I don’t watch for the math I watch to see a black guy stare at me with no audio
i think the question was easy great fan
,Plz what is the name of the method that you use to find the solution 2 and 3, who know it , he can answer
Simply the quadratic formular were left the same way as the solution.
(x+√3) is a factor...very easy
when i put it in wolfram i got your same answer.... maybe a typo on entry or they fixed it?
I like your smile
oh, i am surprised that the wolfram alpha got that answer. it's not because the answer is complicate but wrong(see the approximate value they gave).
Love you
This is a really easy problem.
You could be a great actor.
I am! The board is my stage.
@@PrimeNewtons Congratulations.I wish you success.Thanks a lot.
Yeah did it before I watched the video. But I didn't do the substitution.
6:22 😂😂
Why you say the first factoring you mentioned doesn't work? I tried and it worked perfectly: x(x²-3)-√3(x-√3)=0, than ( x-√3)(x²+x√3-√3)=0. So x1=√3, x2,3=½(-√3±√(3+4√3))
IMHO it's too easy for an Olympiad 😊
X=3^0,5 et on divise pour les deux restes.
You could do it without substituting √ 3 as y😊
😂😂😂😂 impressive
Une solution unique x comprise entre -1 et 0.
I got it right.
D=eSnu+5 /(0-nuR)^CHin
find intergers that fit D=N+CHi=69
nice night
( x - √3) ( x^2 + x √3 + √3) = 0
x = √ 3 , ( - √3 + √ ( 3/4 - √3))
- ( √3 + √ ( 3/4 - √3))
You have some strange Wolfram Alpha! Normal Wolfram Alpha gives a perfectly good short solution!
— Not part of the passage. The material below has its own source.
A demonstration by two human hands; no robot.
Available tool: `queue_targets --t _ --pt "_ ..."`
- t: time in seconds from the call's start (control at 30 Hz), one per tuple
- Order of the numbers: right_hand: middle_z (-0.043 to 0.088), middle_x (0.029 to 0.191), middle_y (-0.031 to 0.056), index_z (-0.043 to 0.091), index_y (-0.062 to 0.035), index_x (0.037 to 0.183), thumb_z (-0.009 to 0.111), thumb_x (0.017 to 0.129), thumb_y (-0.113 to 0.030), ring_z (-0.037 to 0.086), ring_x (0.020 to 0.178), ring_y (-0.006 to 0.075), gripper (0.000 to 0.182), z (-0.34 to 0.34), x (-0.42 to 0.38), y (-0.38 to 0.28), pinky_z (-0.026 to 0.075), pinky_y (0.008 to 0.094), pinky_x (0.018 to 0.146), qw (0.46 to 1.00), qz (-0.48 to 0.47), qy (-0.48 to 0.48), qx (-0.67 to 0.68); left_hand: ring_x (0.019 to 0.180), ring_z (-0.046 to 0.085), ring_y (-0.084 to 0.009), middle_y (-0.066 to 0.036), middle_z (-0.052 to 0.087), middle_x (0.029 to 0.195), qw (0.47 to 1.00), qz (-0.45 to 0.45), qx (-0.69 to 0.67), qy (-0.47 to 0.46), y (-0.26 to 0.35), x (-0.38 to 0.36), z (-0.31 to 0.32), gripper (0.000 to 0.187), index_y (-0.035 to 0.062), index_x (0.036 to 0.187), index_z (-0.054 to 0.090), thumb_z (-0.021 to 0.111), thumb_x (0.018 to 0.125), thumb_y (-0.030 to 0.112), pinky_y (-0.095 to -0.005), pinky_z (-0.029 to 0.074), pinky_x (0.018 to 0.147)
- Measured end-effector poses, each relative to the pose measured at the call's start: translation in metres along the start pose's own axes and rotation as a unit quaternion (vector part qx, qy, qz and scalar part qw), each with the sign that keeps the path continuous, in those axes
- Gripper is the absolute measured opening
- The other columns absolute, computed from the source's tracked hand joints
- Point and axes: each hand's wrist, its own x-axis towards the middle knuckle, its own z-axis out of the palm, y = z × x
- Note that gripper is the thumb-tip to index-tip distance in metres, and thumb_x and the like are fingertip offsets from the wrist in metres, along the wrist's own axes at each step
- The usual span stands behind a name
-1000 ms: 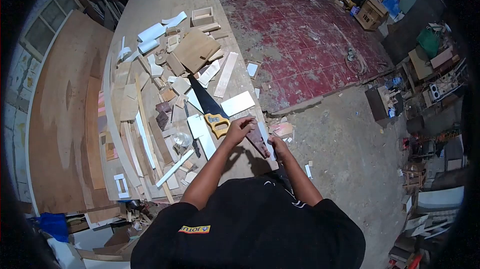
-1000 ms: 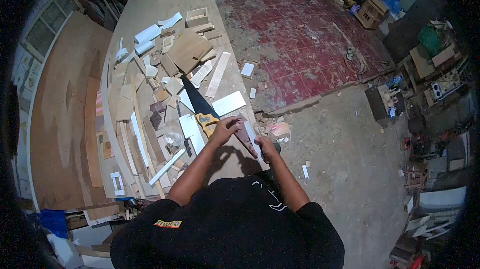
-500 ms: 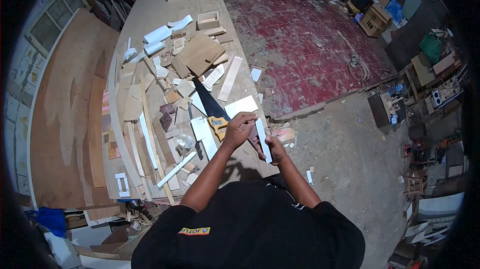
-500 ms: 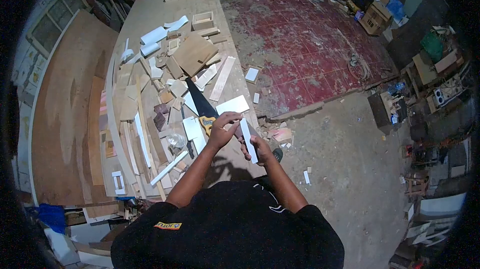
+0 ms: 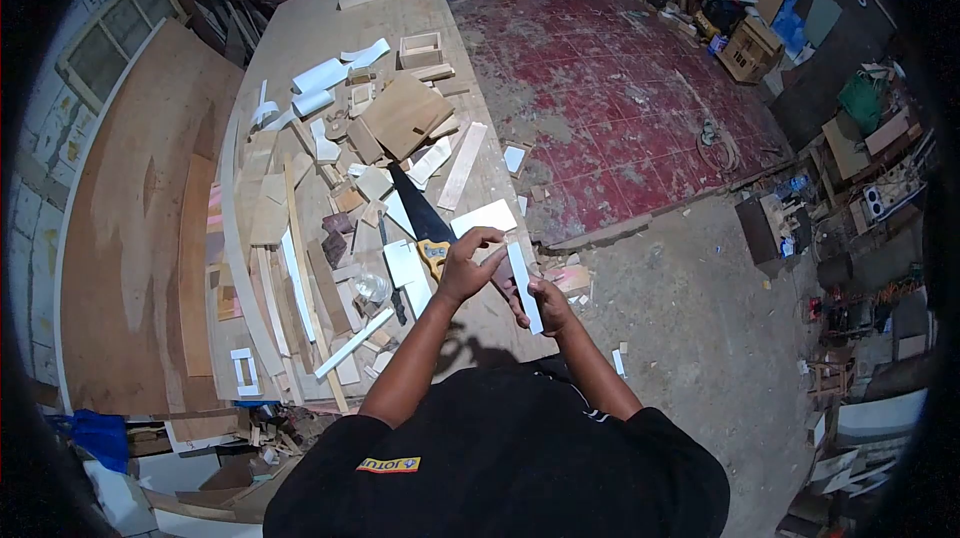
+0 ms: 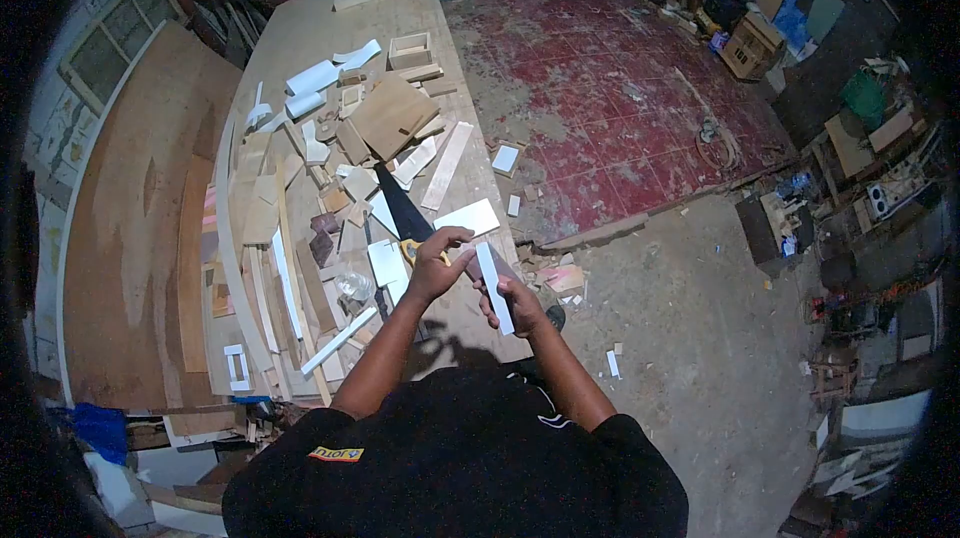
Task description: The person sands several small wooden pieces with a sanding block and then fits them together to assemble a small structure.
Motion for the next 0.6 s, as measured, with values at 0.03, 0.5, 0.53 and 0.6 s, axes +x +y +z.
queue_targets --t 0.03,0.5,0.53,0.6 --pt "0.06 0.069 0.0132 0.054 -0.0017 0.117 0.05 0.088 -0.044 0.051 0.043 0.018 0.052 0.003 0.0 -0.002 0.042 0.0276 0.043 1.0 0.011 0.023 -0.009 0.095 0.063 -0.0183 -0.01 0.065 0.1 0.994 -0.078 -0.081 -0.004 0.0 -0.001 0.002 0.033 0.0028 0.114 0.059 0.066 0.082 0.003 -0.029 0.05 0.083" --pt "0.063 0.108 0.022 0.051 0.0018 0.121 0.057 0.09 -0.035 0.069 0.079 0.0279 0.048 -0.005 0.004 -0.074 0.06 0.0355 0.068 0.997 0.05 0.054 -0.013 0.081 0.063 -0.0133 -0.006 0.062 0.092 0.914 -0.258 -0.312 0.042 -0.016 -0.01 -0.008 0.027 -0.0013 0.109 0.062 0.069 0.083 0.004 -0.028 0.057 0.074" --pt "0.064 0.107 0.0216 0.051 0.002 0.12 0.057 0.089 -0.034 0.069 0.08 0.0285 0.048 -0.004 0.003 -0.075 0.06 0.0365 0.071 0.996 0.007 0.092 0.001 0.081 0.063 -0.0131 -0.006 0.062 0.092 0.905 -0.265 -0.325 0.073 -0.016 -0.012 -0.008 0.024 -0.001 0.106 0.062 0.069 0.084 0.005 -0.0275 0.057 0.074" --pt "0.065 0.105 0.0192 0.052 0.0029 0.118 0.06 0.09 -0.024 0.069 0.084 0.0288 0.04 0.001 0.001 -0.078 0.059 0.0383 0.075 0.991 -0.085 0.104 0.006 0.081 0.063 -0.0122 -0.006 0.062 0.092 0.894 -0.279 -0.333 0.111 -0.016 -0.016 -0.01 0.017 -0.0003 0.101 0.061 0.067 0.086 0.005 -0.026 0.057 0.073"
Why are you misleading your subscribers?
At least two people out there thinking, that this shouldn't be too complicated for Wolfram Alpha...
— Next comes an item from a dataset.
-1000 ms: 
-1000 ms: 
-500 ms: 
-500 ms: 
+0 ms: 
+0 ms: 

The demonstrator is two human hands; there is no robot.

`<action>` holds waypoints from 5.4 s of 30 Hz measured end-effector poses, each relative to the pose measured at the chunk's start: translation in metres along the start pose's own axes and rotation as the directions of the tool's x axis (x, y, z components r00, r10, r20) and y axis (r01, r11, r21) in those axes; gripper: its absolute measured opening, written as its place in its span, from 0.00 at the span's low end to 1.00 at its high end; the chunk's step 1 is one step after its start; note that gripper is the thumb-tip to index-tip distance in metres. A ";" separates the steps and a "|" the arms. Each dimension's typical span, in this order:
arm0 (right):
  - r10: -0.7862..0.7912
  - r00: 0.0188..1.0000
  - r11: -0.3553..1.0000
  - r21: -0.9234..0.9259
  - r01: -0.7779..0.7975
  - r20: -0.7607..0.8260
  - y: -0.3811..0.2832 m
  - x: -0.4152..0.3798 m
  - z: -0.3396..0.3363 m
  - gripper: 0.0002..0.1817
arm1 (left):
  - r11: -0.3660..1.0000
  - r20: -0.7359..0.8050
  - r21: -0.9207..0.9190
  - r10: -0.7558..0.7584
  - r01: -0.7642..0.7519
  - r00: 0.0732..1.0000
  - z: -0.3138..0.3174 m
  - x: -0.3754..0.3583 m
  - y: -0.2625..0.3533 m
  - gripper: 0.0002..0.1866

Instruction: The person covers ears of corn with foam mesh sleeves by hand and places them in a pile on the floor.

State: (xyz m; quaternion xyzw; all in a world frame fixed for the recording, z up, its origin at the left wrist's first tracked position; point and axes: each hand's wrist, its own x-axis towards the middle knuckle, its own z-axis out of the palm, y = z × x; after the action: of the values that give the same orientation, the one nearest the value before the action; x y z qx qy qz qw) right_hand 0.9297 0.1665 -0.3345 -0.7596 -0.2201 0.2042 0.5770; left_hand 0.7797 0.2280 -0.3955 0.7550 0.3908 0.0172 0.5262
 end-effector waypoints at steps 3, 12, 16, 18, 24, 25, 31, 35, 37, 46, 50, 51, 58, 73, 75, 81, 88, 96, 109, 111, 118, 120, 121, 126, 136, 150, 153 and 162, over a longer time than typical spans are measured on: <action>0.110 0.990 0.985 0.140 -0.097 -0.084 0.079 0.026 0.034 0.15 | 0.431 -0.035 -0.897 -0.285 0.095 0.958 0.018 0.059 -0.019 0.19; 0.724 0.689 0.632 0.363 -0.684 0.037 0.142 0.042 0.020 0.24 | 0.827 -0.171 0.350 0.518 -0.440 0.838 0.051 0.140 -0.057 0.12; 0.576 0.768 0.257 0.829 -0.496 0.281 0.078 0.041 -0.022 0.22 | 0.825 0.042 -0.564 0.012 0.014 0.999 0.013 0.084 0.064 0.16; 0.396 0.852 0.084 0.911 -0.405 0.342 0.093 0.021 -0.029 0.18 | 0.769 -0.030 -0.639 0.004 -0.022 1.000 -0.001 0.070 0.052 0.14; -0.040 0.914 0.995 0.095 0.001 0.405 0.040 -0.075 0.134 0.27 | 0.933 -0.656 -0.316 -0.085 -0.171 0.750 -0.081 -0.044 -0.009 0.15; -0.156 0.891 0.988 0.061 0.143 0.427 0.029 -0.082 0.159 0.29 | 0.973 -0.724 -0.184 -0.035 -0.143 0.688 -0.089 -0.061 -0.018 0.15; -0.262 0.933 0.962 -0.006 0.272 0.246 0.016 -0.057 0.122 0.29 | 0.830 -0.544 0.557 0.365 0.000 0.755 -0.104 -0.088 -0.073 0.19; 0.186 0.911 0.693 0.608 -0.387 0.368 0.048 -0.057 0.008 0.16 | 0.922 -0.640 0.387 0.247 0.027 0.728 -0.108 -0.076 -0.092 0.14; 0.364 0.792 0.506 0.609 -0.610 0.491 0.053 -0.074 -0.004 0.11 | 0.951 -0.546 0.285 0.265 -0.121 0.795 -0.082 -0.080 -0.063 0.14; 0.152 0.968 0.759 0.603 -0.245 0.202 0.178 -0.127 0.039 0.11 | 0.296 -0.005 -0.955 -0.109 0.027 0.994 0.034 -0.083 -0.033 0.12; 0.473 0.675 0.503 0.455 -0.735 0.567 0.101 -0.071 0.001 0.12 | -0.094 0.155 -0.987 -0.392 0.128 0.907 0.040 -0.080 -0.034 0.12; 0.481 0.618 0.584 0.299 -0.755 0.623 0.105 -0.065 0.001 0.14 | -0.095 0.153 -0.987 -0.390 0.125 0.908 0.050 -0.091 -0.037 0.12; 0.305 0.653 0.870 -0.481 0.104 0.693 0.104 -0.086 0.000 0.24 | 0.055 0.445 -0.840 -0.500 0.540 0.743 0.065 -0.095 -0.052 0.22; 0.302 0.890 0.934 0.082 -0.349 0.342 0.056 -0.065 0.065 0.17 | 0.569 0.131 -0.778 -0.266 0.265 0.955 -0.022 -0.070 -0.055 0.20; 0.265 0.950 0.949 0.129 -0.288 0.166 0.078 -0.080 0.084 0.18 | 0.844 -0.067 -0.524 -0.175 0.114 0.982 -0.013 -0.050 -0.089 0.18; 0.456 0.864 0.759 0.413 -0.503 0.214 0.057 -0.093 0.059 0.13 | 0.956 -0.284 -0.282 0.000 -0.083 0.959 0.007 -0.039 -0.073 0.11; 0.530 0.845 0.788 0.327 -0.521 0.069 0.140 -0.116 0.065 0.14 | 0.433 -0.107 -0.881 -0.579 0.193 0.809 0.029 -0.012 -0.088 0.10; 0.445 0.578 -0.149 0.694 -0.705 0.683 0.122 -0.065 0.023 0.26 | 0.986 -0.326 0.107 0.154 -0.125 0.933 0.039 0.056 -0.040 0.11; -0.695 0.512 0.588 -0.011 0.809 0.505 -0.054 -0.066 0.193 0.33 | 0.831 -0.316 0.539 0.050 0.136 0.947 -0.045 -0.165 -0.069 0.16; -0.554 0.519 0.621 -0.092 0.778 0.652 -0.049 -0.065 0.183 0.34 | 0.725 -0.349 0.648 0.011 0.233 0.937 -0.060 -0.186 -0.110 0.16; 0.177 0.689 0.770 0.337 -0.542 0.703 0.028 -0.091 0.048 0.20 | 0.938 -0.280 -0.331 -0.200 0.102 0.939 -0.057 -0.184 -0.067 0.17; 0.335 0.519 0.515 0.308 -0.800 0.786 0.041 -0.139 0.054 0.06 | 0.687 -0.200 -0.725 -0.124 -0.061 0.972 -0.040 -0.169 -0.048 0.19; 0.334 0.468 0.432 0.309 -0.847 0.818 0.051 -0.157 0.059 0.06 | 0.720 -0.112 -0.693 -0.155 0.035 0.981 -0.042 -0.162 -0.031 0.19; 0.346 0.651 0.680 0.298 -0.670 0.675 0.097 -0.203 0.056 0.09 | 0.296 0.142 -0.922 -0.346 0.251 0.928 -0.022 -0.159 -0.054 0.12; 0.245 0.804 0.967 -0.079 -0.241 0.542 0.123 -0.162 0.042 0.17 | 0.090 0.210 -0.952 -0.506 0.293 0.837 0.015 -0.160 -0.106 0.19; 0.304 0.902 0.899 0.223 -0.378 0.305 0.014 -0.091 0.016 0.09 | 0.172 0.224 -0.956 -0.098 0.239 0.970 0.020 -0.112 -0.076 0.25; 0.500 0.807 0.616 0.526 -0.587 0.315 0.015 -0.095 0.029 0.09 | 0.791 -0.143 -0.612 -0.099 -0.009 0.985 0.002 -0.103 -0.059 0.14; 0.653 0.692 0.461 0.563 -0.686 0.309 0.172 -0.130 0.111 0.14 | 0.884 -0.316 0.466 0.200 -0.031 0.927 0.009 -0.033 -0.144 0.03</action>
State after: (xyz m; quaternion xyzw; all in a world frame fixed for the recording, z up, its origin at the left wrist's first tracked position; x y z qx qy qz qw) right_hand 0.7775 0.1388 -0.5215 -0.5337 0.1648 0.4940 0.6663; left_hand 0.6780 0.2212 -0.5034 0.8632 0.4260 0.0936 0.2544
BTW: What is this video other than guessing the root x = sqrt(3) and finding the other two roots?
For example: x³-(3+sqrt(3))x+4=0 has two complex roots, that are ugly, although I just wrote 4 instead of 3.
The real root is: x = -(3 + sqrt(3) + 3^(1/3) (6 - sqrt(2 (9 - 5 sqrt(3))))^(2/3))/(3^(2/3) (6 - sqrt(2 (9 - 5 sqrt(3))))^(1/3))
Une solution unique x comprise entre -1 et 0.